#### [Exercise directions]
Your answer should be an exact copy of every record.

#### [Records for processing]
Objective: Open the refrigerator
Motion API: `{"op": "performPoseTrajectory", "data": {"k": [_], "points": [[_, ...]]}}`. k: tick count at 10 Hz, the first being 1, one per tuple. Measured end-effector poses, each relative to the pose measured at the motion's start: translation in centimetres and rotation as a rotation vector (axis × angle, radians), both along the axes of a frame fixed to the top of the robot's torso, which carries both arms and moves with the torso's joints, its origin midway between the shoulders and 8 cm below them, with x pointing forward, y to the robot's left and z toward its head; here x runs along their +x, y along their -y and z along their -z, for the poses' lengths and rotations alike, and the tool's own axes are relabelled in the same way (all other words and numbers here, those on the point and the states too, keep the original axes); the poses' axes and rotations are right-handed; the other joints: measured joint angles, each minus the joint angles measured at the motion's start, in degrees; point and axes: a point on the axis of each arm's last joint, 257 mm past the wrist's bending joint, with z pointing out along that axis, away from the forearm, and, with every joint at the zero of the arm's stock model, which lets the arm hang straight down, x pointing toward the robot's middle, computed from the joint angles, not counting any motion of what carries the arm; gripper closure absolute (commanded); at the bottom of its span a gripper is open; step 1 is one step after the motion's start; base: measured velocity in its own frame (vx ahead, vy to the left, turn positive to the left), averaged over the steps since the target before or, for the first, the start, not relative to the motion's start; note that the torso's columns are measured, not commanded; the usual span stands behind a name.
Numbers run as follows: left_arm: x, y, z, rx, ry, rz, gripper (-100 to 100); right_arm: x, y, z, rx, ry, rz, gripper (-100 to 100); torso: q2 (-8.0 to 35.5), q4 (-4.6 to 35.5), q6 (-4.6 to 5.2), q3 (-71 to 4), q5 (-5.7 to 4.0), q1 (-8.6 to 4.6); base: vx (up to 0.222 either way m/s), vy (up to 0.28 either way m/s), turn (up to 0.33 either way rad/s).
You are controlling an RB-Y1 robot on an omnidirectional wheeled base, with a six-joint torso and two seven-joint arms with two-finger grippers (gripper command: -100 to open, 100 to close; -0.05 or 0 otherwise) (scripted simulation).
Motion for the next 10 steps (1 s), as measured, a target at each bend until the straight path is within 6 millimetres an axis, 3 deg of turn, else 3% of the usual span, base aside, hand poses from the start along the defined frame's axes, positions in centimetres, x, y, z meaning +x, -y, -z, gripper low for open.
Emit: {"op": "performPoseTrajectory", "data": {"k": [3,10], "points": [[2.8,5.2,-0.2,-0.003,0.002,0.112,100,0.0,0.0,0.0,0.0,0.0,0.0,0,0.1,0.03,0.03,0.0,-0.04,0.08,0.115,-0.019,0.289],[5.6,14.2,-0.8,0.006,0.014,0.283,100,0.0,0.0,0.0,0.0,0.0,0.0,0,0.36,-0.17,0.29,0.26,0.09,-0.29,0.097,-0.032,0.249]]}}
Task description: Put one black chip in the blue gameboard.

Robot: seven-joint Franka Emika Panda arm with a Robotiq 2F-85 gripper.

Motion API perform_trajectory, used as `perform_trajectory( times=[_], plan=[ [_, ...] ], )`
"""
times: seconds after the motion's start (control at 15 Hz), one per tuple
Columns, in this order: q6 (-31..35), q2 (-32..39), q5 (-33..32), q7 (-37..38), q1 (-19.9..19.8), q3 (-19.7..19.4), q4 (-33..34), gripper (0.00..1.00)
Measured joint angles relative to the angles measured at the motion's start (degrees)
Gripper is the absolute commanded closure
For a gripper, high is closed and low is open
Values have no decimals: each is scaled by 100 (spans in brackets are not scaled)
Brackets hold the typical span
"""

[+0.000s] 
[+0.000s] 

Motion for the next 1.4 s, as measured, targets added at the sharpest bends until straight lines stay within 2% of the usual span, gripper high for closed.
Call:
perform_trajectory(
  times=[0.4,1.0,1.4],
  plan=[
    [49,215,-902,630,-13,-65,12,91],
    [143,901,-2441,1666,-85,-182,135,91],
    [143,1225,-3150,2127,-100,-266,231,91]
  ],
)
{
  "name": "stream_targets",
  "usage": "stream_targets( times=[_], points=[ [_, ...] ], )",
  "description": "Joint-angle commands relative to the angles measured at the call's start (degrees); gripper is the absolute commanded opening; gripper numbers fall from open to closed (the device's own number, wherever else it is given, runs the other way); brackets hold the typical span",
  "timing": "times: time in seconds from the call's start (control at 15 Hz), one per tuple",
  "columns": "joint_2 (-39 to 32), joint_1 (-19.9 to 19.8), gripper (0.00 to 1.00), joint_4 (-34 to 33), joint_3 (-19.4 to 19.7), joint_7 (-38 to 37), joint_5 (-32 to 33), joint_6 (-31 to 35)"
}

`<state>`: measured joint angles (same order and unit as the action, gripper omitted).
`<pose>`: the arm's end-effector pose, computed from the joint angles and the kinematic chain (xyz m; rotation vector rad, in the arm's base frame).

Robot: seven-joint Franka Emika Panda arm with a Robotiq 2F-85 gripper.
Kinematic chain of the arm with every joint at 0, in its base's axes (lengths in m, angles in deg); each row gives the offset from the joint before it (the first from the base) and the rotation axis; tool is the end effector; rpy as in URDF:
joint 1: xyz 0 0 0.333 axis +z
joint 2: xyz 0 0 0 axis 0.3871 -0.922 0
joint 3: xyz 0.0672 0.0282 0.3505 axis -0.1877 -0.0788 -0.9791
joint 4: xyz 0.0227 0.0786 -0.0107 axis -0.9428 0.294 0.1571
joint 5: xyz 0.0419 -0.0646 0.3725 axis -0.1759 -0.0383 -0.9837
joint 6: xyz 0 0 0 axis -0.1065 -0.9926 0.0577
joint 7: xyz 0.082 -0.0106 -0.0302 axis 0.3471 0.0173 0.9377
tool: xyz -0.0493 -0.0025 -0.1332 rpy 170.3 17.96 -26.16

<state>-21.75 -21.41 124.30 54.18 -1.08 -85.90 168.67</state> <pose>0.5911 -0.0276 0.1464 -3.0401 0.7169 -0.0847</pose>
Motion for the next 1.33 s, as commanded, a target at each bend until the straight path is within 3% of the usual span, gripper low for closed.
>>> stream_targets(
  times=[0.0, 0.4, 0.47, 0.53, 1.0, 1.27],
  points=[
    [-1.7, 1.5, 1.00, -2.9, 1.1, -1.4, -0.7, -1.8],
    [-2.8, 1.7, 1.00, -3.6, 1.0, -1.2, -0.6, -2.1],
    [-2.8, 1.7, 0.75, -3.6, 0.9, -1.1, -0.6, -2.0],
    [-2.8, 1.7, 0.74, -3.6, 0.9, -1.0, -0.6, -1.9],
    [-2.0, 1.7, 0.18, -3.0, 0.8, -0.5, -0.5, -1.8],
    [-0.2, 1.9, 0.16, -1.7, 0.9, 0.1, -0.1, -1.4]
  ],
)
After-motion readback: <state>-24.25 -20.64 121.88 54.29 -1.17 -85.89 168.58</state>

#### [Response below]
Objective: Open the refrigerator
Motion API: `{"op": "performPoseTrajectory", "data": {"k": [_], "points": [[_, ...]]}}`. k: tick count at 10 Hz, the first being 1, one per tuple. Measured end-effector poses, each relative to the pose measured at the motion's start: translation in centimetres and rotation as a rotation vector (axis × angle, radians), both along the axes of a frame fixed to the top of the robot's torso, which carries both arms and moves with the torso's joints, its origin midway between the shoulders and 8 cm below them, with x pointing forward, y to the robot's left and z toward its head; here x runs along their +x, y along their -y and z along their -z, for the poses' lengths and rotations alike, and the tool's own axes are relabelled in the same way (all other words and numbers here, those on the point and the states too, keep the original axes); the poses' axes and rotations are right-handed; the other joints: measured joint angles, each minus the joint angles measured at the motion's start, in degrees; point and axes: a point on the axis of each arm's last joint, 257 mm past the wrist's bending joint, with z pointing out along that axis, away from the forearm, and, with every joint at the zero of the arm's stock model, which lets the arm hang straight down, x pointing toward the robot's middle, computed from the joint angles, not counting any motion of what carries the arm; gripper closure absolute (commanded); at the bottom of its span a gripper is open; step 1 is one step after the motion's start; base: measured velocity in its own frame (vx ahead, vy to the left, turn positive to the left), averaged over the steps since the target before or, for the first, the start, not relative to the motion's start; note that the torso's columns are measured, not commanded; the usual span stands behind a name.
Numbers run as follows: left_arm: x, y, z, rx, ry, rz, gripper (-100 to 100); right_arm: x, y, z, rx, ry, rz, gripper (-100 to 100); torso: q2 (-8.0 to 35.5), q4 (-4.6 to 35.5), q6 (-4.6 to 5.2), q3 (-71 to 4), q5 (-5.7 to 4.0), q1 (-8.6 to 4.6); base: vx (up to 0.222 either way m/s), vy (up to 0.28 either way m/s), turn (up to 0.33 either way rad/s).
You are controlling an RB-Y1 robot on an omnidirectional wheeled base, with a six-joint torso and two seven-joint arms with two-finger grippers (gripper command: -100 to open, 100 to close; -0.05 or 0 otherwise) (scripted simulation).
Motion for the next 10 steps (1 s), as measured, a target at each bend until the straight path is within 6 millimetres an axis, 3 deg of turn, else 3% of the usual span, base aside, hand poses from the start along the defined frame's axes, positions in centimetres, x, y, z meaning +x, -y, -z, gripper low for open.
Emit: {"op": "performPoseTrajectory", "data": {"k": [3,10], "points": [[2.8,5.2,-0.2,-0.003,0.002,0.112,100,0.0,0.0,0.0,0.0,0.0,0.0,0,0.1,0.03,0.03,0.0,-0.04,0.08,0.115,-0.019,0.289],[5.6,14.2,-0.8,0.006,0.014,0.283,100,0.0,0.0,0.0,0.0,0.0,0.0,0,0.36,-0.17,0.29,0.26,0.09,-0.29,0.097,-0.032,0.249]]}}
Task description: Put one black chip in the blue gameboard.

Robot: seven-joint Franka Emika Panda arm with a Robotiq 2F-85 gripper.

Motion API perform_trajectory, used as `perform_trajectory( times=[_], plan=[ [_, ...] ], )`
"""
times: seconds after the motion's start (control at 15 Hz), one per tuple
Columns, in this order: q6 (-31..35), q2 (-32..39), q5 (-33..32), q7 (-37..38), q1 (-19.9..19.8), q3 (-19.7..19.4), q4 (-33..34), gripper (0.00..1.00)
Measured joint angles relative to the angles measured at the motion's start (degrees)
Gripper is the absolute commanded closure
For a gripper, high is closed and low is open
Values have no decimals: each is scaled by 100 (spans in brackets are not scaled)
Brackets hold the typical span
"""

[+0.000s] 
[+0.000s] 

Motion for the next 1.4 s, as measured, targets added at the sharpest bends until straight lines stay within 2% of the usual span, gripper high for closed.
Call:
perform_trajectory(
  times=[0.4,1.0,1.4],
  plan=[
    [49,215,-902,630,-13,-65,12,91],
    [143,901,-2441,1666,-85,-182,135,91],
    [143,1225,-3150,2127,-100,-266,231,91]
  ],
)
{
  "name": "stream_targets",
  "usage": "stream_targets( times=[_], points=[ [_, ...] ], )",
  "description": "Joint-angle commands relative to the angles measured at the call's start (degrees); gripper is the absolute commanded opening; gripper numbers fall from open to closed (the device's own number, wherever else it is given, runs the other way); brackets hold the typical span",
  "timing": "times: time in seconds from the call's start (control at 15 Hz), one per tuple",
  "columns": "joint_2 (-39 to 32), joint_1 (-19.9 to 19.8), gripper (0.00 to 1.00), joint_4 (-34 to 33), joint_3 (-19.4 to 19.7), joint_7 (-38 to 37), joint_5 (-32 to 33), joint_6 (-31 to 35)"
}

`<state>`: measured joint angles (same order and unit as the action, gripper omitted).
`<pose>`: the arm's end-effector pose, computed from the joint angles and the kinematic chain (xyz m; rotation vector rad, in the arm's base frame).

Robot: seven-joint Franka Emika Panda arm with a Robotiq 2F-85 gripper.
Kinematic chain of the arm with every joint at 0, in its base's axes (lengths in m, angles in deg); each row gives the offset from the joint before it (the first from the base) and the rotation axis; tool is the end effector; rpy as in URDF:
joint 1: xyz 0 0 0.333 axis +z
joint 2: xyz 0 0 0 axis 0.3871 -0.922 0
joint 3: xyz 0.0672 0.0282 0.3505 axis -0.1877 -0.0788 -0.9791
joint 4: xyz 0.0227 0.0786 -0.0107 axis -0.9428 0.294 0.1571
joint 5: xyz 0.0419 -0.0646 0.3725 axis -0.1759 -0.0383 -0.9837
joint 6: xyz 0 0 0 axis -0.1065 -0.9926 0.0577
joint 7: xyz 0.082 -0.0106 -0.0302 axis 0.3471 0.0173 0.9377
tool: xyz -0.0493 -0.0025 -0.1332 rpy 170.3 17.96 -26.16

<state>-21.75 -21.41 124.30 54.18 -1.08 -85.90 168.67</state> <pose>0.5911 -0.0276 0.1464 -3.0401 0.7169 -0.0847</pose>
Motion for the next 1.33 s, as commanded, a target at each bend until the straight path is within 3% of the usual span, gripper low for closed.
>>> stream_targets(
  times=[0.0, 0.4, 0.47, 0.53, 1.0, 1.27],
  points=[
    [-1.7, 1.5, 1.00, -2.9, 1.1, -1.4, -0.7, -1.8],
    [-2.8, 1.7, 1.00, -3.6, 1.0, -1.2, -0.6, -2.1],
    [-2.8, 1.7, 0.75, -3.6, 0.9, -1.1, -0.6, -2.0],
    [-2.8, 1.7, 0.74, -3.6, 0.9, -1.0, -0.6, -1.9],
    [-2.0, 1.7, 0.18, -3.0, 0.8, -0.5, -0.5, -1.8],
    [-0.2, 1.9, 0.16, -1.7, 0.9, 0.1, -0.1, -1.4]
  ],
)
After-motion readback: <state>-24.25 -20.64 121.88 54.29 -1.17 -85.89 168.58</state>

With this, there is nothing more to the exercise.